If it's not, we seem to have an awful lot of difficulty getting out of it.

> it's a conscious choice.

That doesn't means it's not a trap.  Sigh!

> A single machine key is great for protecting HTTPS to a laptop, it
> covers traffic through unsafe networks and gives us a bit of server
> authentication. But NFS is a different scenario.

True, but if the implication seems to be that it is in some way inadequate
for
that scenario, we need to understand exactly why.   If it is truly
inadequate
we might decide that we don't want to do this for NFS.

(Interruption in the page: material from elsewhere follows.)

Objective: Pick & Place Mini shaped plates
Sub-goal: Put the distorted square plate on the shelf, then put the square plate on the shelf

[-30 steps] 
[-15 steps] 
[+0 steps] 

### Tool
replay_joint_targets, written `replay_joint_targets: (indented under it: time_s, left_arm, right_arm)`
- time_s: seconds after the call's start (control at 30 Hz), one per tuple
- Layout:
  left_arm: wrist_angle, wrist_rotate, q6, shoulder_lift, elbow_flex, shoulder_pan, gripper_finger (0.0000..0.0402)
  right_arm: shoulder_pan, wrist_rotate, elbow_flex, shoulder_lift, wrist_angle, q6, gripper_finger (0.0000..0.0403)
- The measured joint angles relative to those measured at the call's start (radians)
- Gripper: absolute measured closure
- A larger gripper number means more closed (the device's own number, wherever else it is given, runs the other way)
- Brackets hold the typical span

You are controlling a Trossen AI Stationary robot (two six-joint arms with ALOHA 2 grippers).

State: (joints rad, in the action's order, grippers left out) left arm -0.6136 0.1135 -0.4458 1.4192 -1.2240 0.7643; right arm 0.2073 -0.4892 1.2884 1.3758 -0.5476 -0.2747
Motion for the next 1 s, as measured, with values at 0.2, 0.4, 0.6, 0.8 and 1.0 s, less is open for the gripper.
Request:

> An _NFS_ implementation is free to make more restrictive policy
> choices.

Yes, but why would it need to do so?   I'm not looking for spec text
here but I want to know enough to understand where we are going with
this for NFS.   It is going to be better than a privacy service that is
almost
never used, but I had thought was good enough for the Maeketer's of
Coke, Diet Coke,  and Coke Zero to share an NFS Client,  I realize
coke and Pepsi are paranoid about one another.

> We are defining a generic RPC over TLS mechanism here.

Yes, but I want to understand how helpful it is in dealing with NFSv4's
poor security.

> If we want NFS to do something else, I think another document, an
> NFS-specific document, is required.

Sure, but I want to understand why or why not we would want to do
someting else.

> All we want in this iteration is encryption.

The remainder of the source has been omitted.